:: Your objective ::
Counting only the lines below that contain the word "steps", what is the total? Give it with no other words.

Records from a dataset:
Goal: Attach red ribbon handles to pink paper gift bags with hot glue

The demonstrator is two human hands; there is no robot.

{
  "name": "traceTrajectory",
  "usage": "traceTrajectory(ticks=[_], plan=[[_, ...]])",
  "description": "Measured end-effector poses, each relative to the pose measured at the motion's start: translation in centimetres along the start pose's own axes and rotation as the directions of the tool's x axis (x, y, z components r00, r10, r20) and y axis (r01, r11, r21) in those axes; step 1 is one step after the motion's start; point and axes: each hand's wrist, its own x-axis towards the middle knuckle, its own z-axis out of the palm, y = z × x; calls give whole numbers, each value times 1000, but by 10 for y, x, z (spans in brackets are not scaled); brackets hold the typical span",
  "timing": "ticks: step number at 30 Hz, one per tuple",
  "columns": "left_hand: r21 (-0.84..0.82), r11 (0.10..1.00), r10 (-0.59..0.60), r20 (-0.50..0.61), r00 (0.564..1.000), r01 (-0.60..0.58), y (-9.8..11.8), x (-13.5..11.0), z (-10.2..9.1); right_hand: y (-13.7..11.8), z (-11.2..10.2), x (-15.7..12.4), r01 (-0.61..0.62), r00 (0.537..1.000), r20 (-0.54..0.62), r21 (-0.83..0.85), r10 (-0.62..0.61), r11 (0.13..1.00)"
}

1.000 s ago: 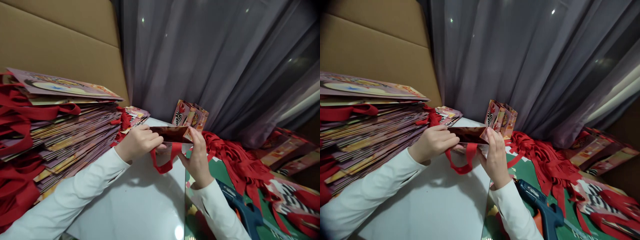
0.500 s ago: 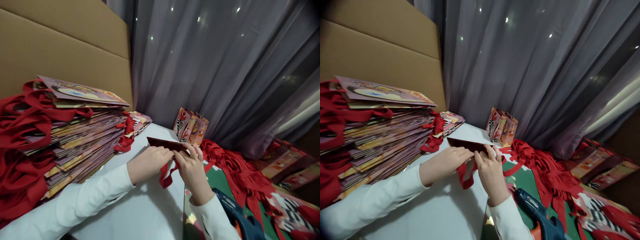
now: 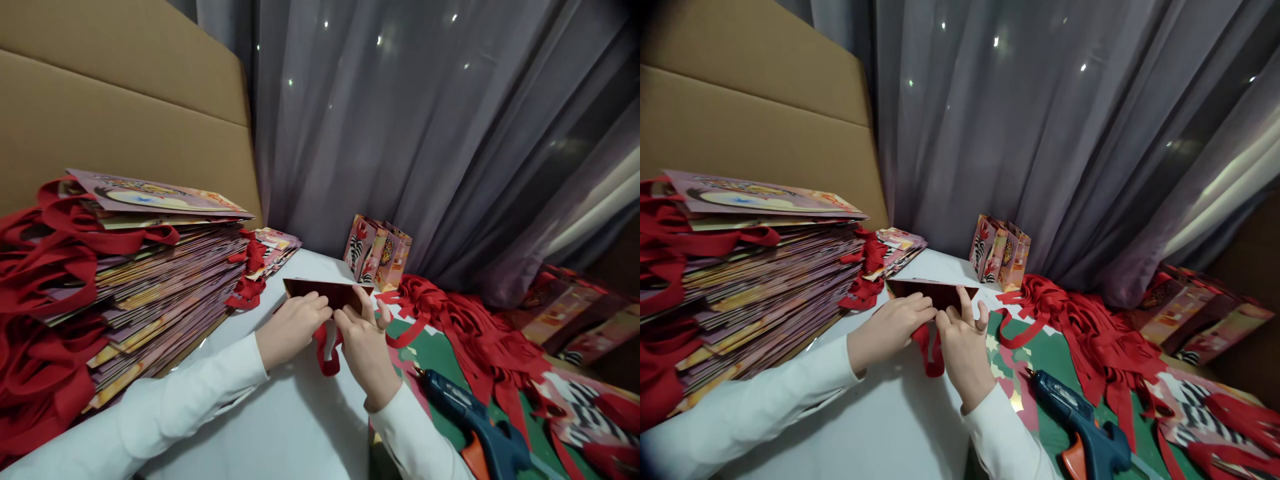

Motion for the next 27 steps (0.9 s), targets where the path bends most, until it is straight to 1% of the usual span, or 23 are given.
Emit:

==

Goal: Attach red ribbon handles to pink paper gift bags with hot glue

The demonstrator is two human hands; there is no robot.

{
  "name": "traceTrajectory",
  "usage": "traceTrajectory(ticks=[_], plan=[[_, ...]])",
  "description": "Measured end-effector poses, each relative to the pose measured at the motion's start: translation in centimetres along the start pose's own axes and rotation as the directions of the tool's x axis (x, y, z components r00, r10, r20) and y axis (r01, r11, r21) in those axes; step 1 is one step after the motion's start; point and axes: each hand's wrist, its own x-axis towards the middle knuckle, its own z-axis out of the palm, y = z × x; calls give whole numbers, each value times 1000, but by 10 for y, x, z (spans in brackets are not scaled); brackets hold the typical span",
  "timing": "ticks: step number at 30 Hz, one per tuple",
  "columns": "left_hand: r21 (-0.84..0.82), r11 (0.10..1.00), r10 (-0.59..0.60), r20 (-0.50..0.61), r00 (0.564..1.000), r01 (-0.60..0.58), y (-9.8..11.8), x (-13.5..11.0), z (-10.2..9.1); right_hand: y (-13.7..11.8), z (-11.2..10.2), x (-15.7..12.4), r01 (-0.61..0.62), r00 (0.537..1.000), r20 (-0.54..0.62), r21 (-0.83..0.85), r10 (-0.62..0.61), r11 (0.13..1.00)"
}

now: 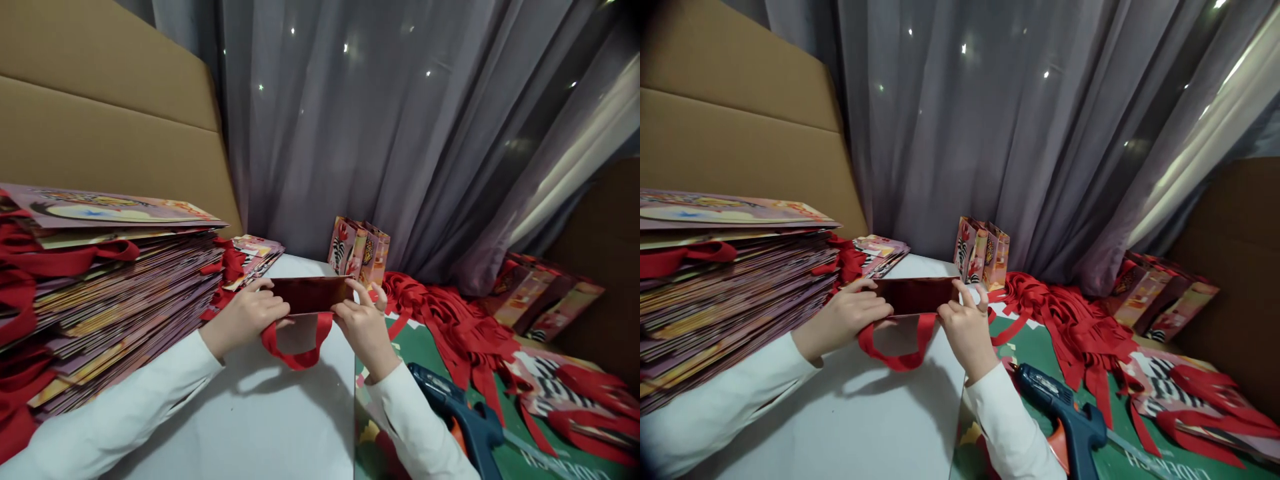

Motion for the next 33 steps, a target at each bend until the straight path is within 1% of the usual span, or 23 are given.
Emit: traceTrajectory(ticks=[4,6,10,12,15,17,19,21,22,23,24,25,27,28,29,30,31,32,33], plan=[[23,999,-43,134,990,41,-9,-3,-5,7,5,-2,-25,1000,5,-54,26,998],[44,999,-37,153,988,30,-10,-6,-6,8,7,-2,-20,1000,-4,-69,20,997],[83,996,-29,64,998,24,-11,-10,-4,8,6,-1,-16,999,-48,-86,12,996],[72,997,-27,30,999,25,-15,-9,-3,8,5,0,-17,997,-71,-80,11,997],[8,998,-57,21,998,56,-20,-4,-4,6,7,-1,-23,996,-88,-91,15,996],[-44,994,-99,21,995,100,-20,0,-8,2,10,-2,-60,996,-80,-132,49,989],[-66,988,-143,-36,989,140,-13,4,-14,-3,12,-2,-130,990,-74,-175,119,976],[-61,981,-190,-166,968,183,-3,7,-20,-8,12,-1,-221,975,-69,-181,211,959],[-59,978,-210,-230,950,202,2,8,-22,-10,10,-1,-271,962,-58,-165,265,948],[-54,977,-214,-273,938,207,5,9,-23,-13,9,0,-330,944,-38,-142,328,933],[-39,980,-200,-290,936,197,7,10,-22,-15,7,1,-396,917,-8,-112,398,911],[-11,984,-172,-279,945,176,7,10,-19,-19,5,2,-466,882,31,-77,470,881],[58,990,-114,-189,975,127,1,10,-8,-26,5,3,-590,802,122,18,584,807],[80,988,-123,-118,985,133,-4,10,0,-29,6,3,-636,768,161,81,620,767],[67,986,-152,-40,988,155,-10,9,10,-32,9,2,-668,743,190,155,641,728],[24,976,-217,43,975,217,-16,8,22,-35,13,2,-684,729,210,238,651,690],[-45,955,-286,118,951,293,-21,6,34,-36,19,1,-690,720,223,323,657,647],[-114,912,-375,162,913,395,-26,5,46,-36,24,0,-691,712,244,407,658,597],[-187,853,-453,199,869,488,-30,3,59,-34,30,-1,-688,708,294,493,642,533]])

:: Response to the exercise ::
2